* _What is required_
Repeat all the records, precisely as given.

* _Dataset extract_
◇ ◇ ◇ ◇

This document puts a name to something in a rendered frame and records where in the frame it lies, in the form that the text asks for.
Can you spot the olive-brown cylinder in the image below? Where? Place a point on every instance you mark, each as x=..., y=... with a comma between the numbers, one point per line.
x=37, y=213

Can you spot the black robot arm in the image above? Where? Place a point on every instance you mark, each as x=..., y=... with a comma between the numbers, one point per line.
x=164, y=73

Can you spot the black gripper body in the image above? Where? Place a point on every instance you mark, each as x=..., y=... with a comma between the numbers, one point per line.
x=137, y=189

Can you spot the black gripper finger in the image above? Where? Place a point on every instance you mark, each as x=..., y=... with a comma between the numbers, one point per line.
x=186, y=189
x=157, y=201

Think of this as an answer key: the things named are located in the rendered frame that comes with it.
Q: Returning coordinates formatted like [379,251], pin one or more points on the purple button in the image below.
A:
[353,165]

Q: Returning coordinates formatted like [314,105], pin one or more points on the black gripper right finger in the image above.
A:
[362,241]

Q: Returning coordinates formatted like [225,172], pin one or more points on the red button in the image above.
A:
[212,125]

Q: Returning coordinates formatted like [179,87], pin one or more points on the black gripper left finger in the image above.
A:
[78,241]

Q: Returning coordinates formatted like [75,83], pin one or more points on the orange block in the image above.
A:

◇ ◇ ◇ ◇

* _Response area_
This document puts a name to something in a rendered frame and records where in the frame it lies, in the form that the text asks for.
Can you spot the olive-brown cylinder in the image below? Where? Place a point on every instance you mark, each as x=..., y=... with a comma between the numbers, one point per line.
x=37, y=213

Can you spot the black robot arm in the image above? Where? Place a point on every instance you mark, each as x=..., y=... with a comma between the numbers, one point per line.
x=164, y=73

Can you spot the black gripper body in the image above? Where? Place a point on every instance you mark, each as x=..., y=... with a comma between the numbers, one point per line.
x=137, y=189

Can you spot the black gripper finger in the image above? Where? Place a point on every instance you mark, each as x=..., y=... with a comma between the numbers, one point per line.
x=186, y=189
x=157, y=201

Think of this as an answer key: the things named are located in the rendered frame that comes with it.
Q: Returning coordinates formatted like [379,251], pin one or more points on the purple button in the image below.
A:
[353,165]

Q: Returning coordinates formatted like [314,105], pin one or more points on the black gripper right finger in the image above.
A:
[362,241]

Q: Returning coordinates formatted like [225,172], pin one or more points on the red button in the image above.
A:
[212,125]

Q: Returning coordinates formatted like [179,87], pin one or more points on the black gripper left finger in the image above.
A:
[78,241]

Q: Returning coordinates formatted like [75,83], pin one or more points on the orange block in the image above.
A:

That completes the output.